> [Goal of the exercise] Lines that contain "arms" are to be copied from the material, every one of them.

> [Input data]
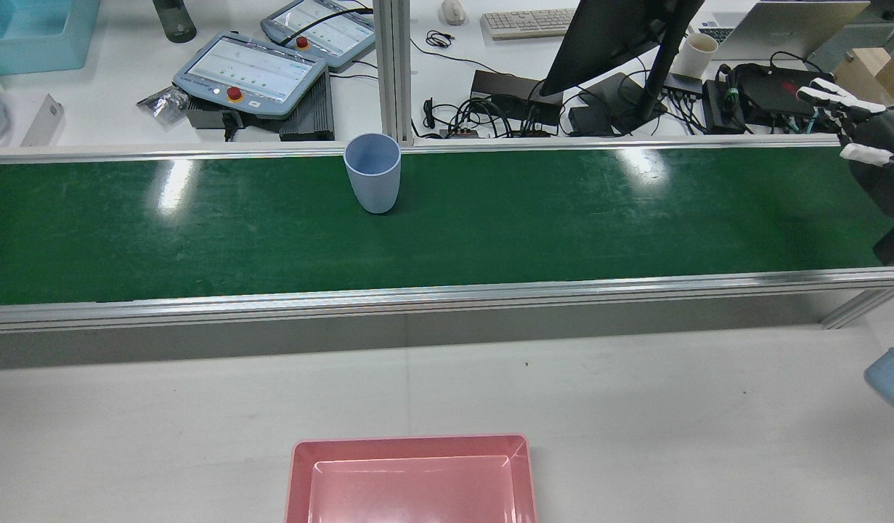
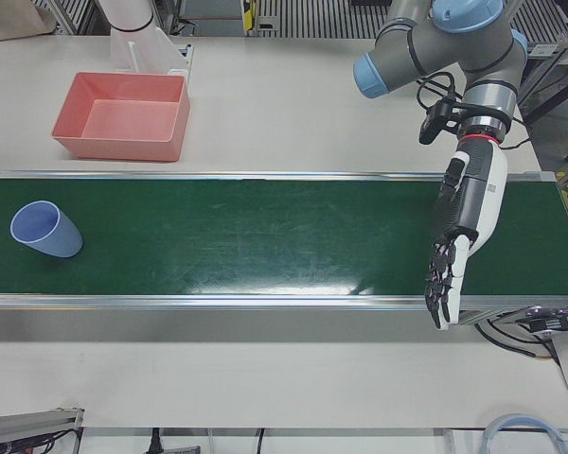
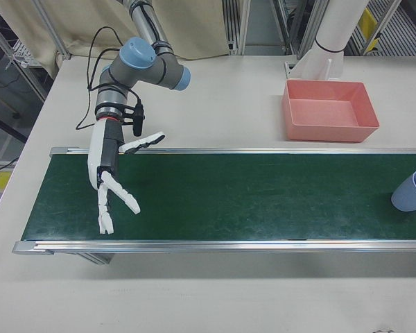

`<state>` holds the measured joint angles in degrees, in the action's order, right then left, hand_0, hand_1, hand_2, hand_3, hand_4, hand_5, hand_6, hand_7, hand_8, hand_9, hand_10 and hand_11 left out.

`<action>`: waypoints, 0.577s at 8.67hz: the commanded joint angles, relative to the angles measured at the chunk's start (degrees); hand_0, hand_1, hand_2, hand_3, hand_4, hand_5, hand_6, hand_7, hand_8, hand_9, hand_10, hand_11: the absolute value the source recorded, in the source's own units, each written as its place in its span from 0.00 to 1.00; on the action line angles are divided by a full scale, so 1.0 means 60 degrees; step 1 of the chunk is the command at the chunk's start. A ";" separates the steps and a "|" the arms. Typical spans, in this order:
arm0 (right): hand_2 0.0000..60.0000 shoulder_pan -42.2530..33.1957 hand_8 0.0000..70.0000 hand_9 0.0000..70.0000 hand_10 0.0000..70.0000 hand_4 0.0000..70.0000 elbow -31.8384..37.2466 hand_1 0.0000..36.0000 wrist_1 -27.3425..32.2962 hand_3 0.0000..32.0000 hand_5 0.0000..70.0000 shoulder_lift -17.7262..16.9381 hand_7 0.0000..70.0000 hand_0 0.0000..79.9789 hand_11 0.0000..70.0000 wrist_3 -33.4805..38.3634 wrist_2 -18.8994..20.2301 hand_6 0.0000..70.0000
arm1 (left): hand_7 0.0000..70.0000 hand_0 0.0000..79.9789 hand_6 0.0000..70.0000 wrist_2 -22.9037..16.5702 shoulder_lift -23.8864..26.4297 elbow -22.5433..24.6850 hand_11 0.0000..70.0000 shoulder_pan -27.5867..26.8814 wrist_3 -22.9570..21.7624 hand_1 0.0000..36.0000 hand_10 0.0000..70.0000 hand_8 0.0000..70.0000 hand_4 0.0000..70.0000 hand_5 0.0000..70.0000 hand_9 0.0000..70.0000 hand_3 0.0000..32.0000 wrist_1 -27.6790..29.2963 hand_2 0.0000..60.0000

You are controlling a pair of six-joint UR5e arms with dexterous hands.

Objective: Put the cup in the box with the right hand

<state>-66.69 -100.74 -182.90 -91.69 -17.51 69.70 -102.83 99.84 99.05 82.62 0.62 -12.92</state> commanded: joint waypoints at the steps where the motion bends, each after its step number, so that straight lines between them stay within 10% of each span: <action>1: 0.15 0.0027 0.03 0.10 0.05 0.19 -0.0011 0.09 0.0000 0.00 0.02 0.0003 0.23 0.46 0.09 0.0003 0.0000 0.05 | 0.00 0.00 0.00 0.0000 0.0000 0.0000 0.00 0.0000 0.0000 0.00 0.00 0.00 0.00 0.00 0.00 0.00 0.0000 0.00; 5: 0.04 0.0041 0.03 0.11 0.05 0.30 0.0003 0.02 0.0000 0.00 0.02 0.0003 0.25 0.52 0.09 -0.0011 0.0015 0.06 | 0.00 0.00 0.00 0.0000 0.0000 0.0000 0.00 0.0000 0.0000 0.00 0.00 0.00 0.00 0.00 0.00 0.00 0.0000 0.00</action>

> [Answer section]
`<action>`: waypoints, 0.577s at 8.67hz: the commanded joint angles, relative to the angles measured at the chunk's start (degrees); hand_0, hand_1, hand_2, hand_3, hand_4, hand_5, hand_6, hand_7, hand_8, hand_9, hand_10, hand_11: the absolute value the source recorded, in the source's own units, each written as its place in its span from 0.00 to 1.00; on the action line angles are divided by a full scale, so 1.0 means 60 degrees; step 1 of the chunk is the command at the chunk's start. A ";" separates the steps and a "|" the arms. Typical spans, in this order:
You are controlling a pair of six-joint UR5e arms with dexterous hands.

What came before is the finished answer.